Ho visto cose… da Ghost Rider a The Artist

Ecco le mie visioni settimanali.

Al cinema

Ghost Rider: Spirito di Vendetta: il primo Ghost Rider non mi era piaciuto come alla maggior parte del pubblico. Questo mi intrigava per la regia di Neveldine e Taylor di cui avevo apprezzato i folli Crank. In effetti il film ha sì dei guizzi un po’ folli, ma purtroppo soffocati da una scrittura da sceneggiato anni ’80. Se avete voglia di perdonare i minuti che ci sono tra una scena d’azione e un’altra, allora guradatelo.
C’è una cosa, però, che invece io proprio non perdono: la colonna sonora è davvero troppo cheap per un personaggio “heavy metal” come Ghost Rider…
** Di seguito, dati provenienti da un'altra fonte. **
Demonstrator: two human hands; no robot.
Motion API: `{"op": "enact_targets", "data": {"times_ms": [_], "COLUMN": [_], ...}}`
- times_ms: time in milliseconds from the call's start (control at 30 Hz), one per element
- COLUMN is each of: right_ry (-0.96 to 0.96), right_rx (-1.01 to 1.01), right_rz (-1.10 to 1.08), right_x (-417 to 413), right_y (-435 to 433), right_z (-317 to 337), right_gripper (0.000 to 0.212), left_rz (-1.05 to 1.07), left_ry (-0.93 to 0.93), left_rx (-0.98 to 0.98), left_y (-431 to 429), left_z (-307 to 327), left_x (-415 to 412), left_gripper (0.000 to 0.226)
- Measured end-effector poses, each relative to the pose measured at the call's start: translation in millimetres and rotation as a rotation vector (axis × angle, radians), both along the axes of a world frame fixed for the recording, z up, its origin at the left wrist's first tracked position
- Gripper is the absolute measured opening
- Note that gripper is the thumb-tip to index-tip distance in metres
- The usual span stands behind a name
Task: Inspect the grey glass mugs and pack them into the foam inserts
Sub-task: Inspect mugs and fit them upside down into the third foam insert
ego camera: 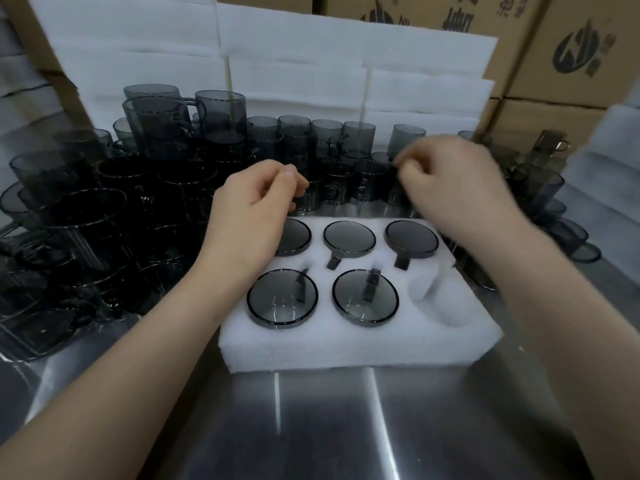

The Artist: una deliziosa commedia girata come un film muto, ma anche sul cinema muto. Nel senso che non è solo un riproporre uno stile narrativo ormai superato, ovvero fare cinema in modo “vecchio”, ma ci si serve di tale stile in modo attuale per dire delle cose altrimenti impossibili da esprimere e tanto mi basta per giustificare in pieno l’operazione (basti dire che c’è un sogno che non è affatto muto, per esempio, per far comprendere che non è -solo- un film muto). Tutto il cast è straordinario, il protagonista Jean Dujardin poi è di un talento oltre ogni aspettativa. La narrazione è talmente ricca di particolari e riferimenti che suggeriscono metafore, seconde e terze letture da intrigare anche gli intellettuali che cercano un cinema più riflessivo.
In fin dei conti siamo però davanti a una storiella d’amore ben fatta e un po’ viene il sospetto che abbia attirato tanta attenzione perché tutti si sono stupiti di quanto ancora oggi possa funzionare il cinema muto. Per ricordarci che le immagini comunicano molto più delle parole, però, basterebbe riguardare un film muto dell’epoca: Metropolis, per esempio, è di un’attualità (anche narrativa) stupefacente. E’ un metodo narrativo da recuperare allora? No, non lo è e The Artist rimarrà un caso isolato e sensato proprio perché non è solo un film muto, ma parla anche del cinema muto. Non lo è perché il muto mette una distanza tra storia e spettatore che il sonoro colma, rendendo tutto molto più coinvolgente e realistico.

Su Apple tv

2010 l’anno del contatto: recupero con colpevole ritardo questo film di “fantascienza seria”. Il regista si è messo in testa di spiegare tutto quello che Kubrick non ha voluto spiegare in 2001 Odissea nello spazio, realizzandone un sequel. Se lo si confronta con quel film, 2010 se ne esce a pezzi. Impossibile non banalizzare alla soglia del ridicolo qualsiasi tentativo di spiegare il Mistero. E’ evidente che Kubrick lo aveva capito bene e 2001 è un capolavoro anche per questo motivo. Se lo si colloca invece tra i film di fantascienza anni ’80 il risultato è un buon intrattenimento con messaggio pacifista degno dell’epoca da guerra fredda Usa-Urss con minaccia nucleare annessa.

Su Popcorn Tv

SOB: una commedia nera del 1981 geniale, realizzata infatti da quel geniaccio di Blake Edwards. Si tratta di un capolavoro in grado di fotografare senza fronzoli il cinismo di Hollywood e dell’ambiente delle grandi produzioni cinematografiche, facendone una metafora del mondo di ieri che è ancora attualissima, e quindi è del mondo di oggi. Impressionante, infatti, come certi meccanismi siano rimasti invariati a 30 anni di distanza: l’ossessione per il box office, le star disposte a tutto per una parte, la vita esageratamente danarosa e fatta di feste e festini scollegata dalla realtà, i giornalisti impotenti e rompiscatole. Soprattutto gli addetti ai lavori si divertiranno parecchio.

Piede di dio: della serie “film italiani belli ma sconosciuti”. L’ho voluto vedere solo perché adoro Emilio Solfrizzi, ma mai avrei pensato di trovarmi di fronte a una così interessante sorpresa. Un talent scout che lavora per le squadre di calcio di serie A si reca in Sicilia per osservare i vivai, solo per poi imbattersi casualmente in una specie di Maradona. Il problema è che il ragazzo è sull’orlo dell’autismo, ma l’agente decide di portarlo lo stesso con sé a Roma per farne un campione. E’ l’occasione per indagare, con il tono della commedia, il dietro le quinte del mondo del calcio. Aggiungeteci l’emotività dei rapporti che si innescano tra i personaggi e avrete tra le mani una commedia di grande intelligenza.